Supplied material >>
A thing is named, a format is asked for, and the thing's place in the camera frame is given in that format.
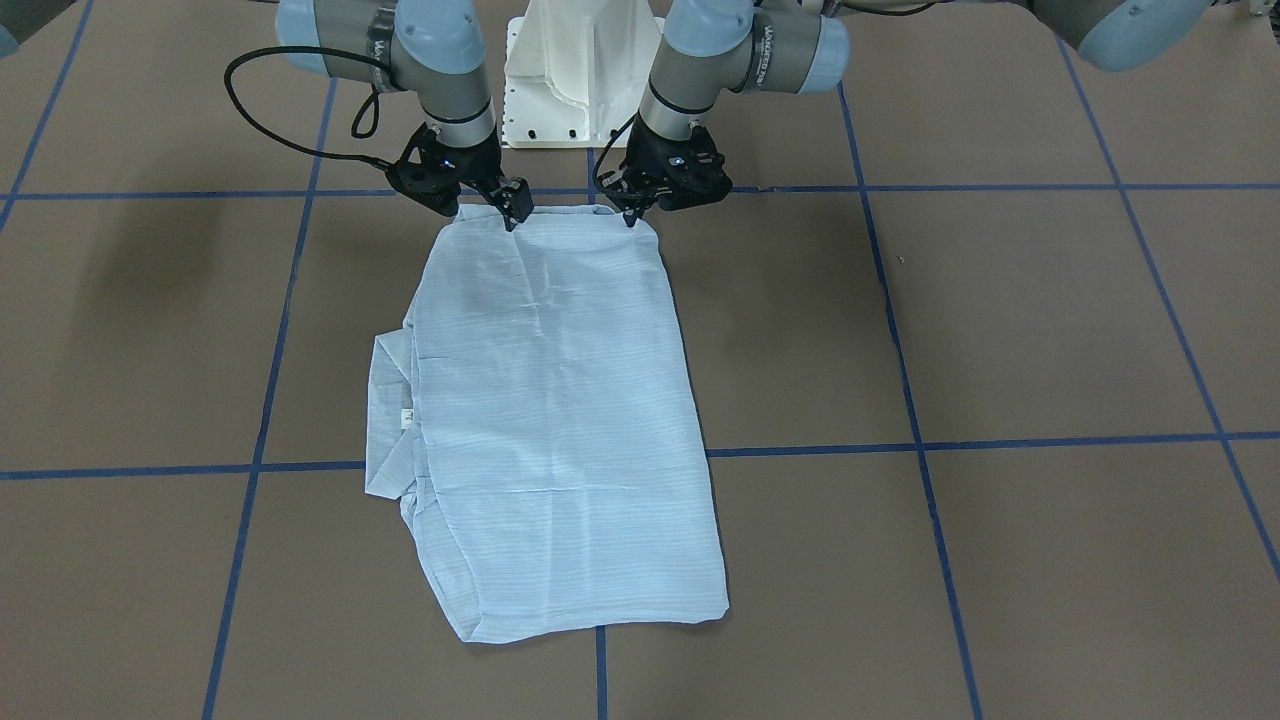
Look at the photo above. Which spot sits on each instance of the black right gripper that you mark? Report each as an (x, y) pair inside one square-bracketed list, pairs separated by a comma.
[(483, 166)]

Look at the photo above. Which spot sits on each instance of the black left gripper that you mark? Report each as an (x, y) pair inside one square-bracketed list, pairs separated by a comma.
[(648, 157)]

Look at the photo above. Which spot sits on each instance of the light blue button-up shirt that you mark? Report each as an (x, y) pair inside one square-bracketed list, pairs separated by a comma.
[(533, 418)]

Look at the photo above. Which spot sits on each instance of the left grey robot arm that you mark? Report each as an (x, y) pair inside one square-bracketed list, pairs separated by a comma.
[(711, 48)]

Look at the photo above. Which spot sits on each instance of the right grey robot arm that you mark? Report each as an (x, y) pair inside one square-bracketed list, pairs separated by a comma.
[(435, 50)]

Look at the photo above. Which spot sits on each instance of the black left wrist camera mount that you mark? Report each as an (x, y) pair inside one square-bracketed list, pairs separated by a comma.
[(691, 172)]

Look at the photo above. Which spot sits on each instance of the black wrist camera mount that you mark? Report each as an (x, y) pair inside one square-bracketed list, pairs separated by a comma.
[(691, 172), (429, 172)]

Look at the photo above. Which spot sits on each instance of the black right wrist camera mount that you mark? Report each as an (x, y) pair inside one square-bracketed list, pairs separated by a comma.
[(429, 172)]

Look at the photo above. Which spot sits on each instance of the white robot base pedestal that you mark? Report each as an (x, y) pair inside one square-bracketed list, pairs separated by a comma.
[(575, 72)]

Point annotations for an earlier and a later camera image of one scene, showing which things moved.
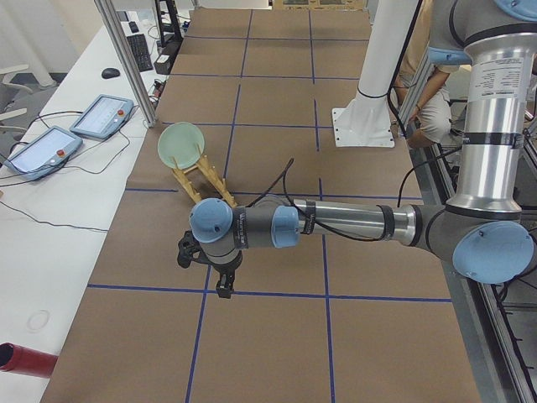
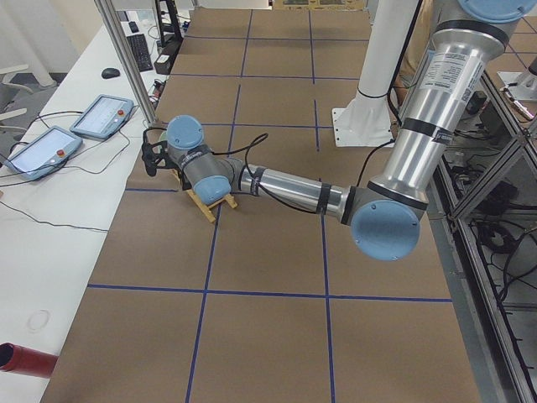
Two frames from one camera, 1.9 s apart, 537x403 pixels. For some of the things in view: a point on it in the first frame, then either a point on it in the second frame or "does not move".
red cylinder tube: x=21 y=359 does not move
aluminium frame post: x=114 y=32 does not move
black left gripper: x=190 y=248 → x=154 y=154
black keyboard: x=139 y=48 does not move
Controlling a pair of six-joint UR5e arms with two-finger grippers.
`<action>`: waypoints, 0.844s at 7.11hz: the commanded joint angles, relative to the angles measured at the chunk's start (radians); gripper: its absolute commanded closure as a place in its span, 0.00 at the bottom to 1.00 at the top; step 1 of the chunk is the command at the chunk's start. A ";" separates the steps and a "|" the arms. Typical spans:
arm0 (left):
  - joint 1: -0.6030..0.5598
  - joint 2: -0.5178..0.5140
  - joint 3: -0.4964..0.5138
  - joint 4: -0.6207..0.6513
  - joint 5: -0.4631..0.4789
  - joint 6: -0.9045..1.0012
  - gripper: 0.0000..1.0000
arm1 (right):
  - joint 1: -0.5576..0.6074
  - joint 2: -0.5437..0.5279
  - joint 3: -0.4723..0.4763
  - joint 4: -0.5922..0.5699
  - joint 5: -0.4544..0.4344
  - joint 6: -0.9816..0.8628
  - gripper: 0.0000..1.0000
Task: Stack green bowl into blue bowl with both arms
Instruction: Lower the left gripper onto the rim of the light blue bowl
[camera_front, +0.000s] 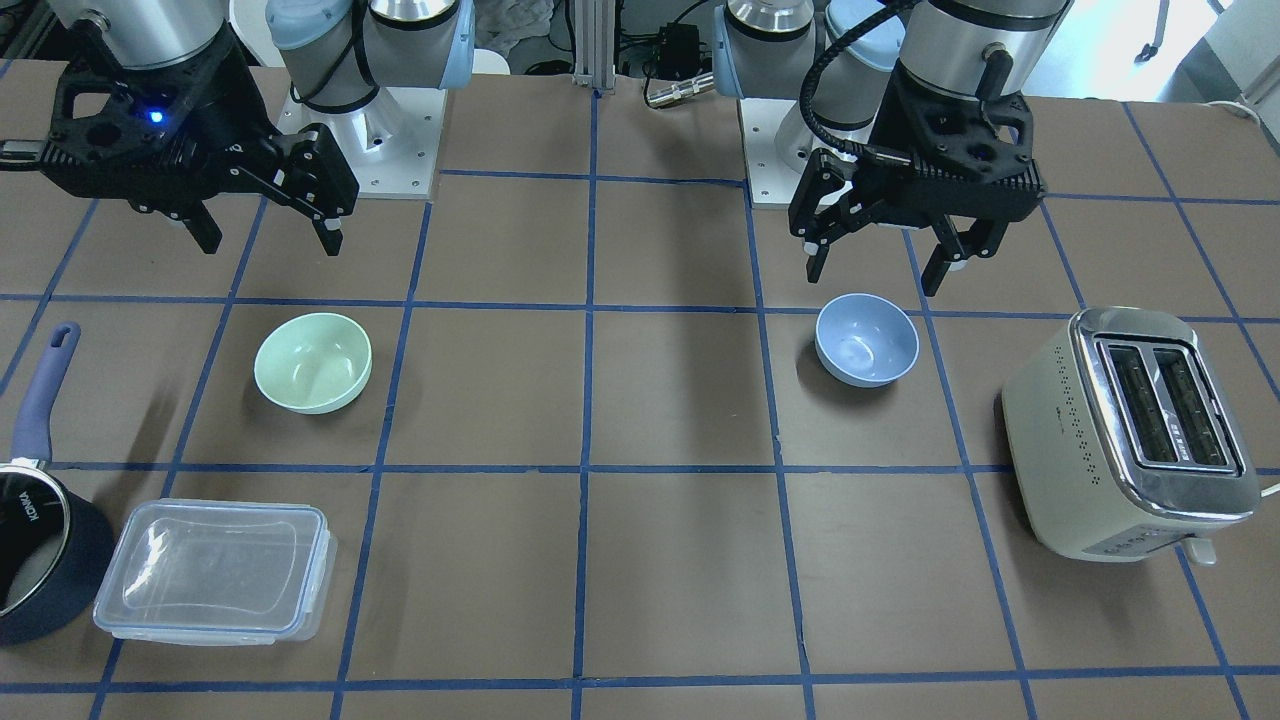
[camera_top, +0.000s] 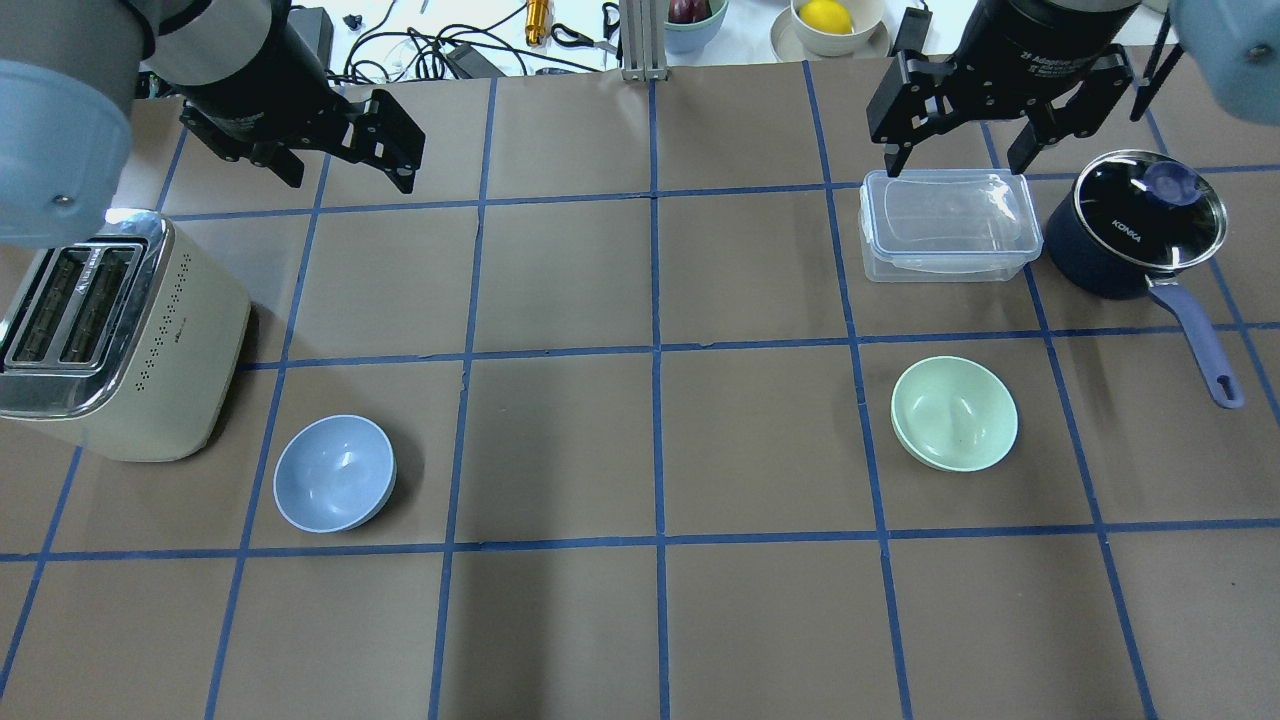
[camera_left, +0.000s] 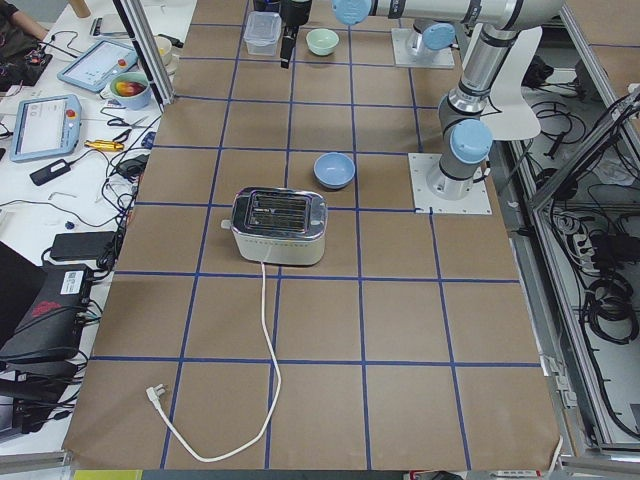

What is required >>
The answer should be the records above, unchanged, with the pictures omitted.

Exercise output >>
A thing is named, a format is asked for, and the thing's place in the camera frame is given in that format.
Look at the photo above. Which spot sits on each instance of the black right gripper that you mark? Report each as an (x, y) pair inside one square-bracketed list, pairs separated by a comma.
[(483, 166)]

Look at the photo above. Which spot sits on each instance of the black left gripper that you mark? Report each as an (x, y) pair inside one square-bracketed list, pairs separated by a comma.
[(648, 157)]

Look at the photo above. Which spot sits on each instance of the light blue button-up shirt that you mark? Report each as an (x, y) pair inside one square-bracketed list, pairs separated by a comma.
[(533, 418)]

Look at the photo above. Which spot sits on each instance of the left grey robot arm that you mark? Report each as an (x, y) pair inside one square-bracketed list, pairs separated by a comma.
[(711, 48)]

Look at the photo above. Which spot sits on each instance of the right grey robot arm that you mark? Report each as an (x, y) pair inside one square-bracketed list, pairs separated by a comma.
[(435, 50)]

Look at the photo above. Which spot sits on each instance of the black left wrist camera mount that you mark? Report each as an (x, y) pair inside one square-bracketed list, pairs separated by a comma.
[(691, 172)]

Look at the photo above. Which spot sits on each instance of the black wrist camera mount that you mark? Report each as an (x, y) pair inside one square-bracketed list, pairs separated by a comma.
[(691, 172), (429, 172)]

Look at the photo above. Which spot sits on each instance of the black right wrist camera mount that you mark? Report each as an (x, y) pair inside one square-bracketed list, pairs separated by a comma.
[(429, 172)]

Look at the photo above. Which spot sits on each instance of the white robot base pedestal that you mark? Report each as an (x, y) pair inside one square-bracketed list, pairs separated by a comma.
[(575, 72)]

Point annotations for an earlier and a later camera image of one scene, showing which things moved.
Two frames from one camera, 1.9 s apart, 537x403 pixels. For some of the things in view: a point on it in the first frame, then either a point on it in the second frame or "does not move".
red cylinder tube: x=21 y=359 does not move
aluminium frame post: x=114 y=32 does not move
black left gripper: x=190 y=248 → x=154 y=154
black keyboard: x=139 y=48 does not move
Controlling a pair of six-joint UR5e arms with two-finger grippers.
`<action>`: waypoints, 0.844s at 7.11hz: the commanded joint angles, relative to the angles measured at the chunk's start (radians); gripper: its absolute commanded closure as a place in its span, 0.00 at the bottom to 1.00 at the top; step 1 of the chunk is the command at the chunk's start. A ";" separates the steps and a "|" the arms. Typical spans:
arm0 (left):
  - joint 1: -0.6030..0.5598
  - joint 2: -0.5178..0.5140
  - joint 3: -0.4964..0.5138
  - joint 4: -0.6207..0.6513
  - joint 5: -0.4631..0.4789
  - joint 6: -0.9045..1.0012
  - gripper: 0.0000..1.0000
arm1 (right):
  - joint 1: -0.5576..0.6074
  - joint 2: -0.5437..0.5279
  - joint 3: -0.4723..0.4763
  - joint 4: -0.5922..0.5699
  - joint 5: -0.4544..0.4344
  - joint 6: -0.9816..0.8628
  - gripper: 0.0000..1.0000
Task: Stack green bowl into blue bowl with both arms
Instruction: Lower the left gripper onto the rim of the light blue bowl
[camera_front, +0.000s] 
[camera_top, +0.000s] 
[camera_left, +0.000s] 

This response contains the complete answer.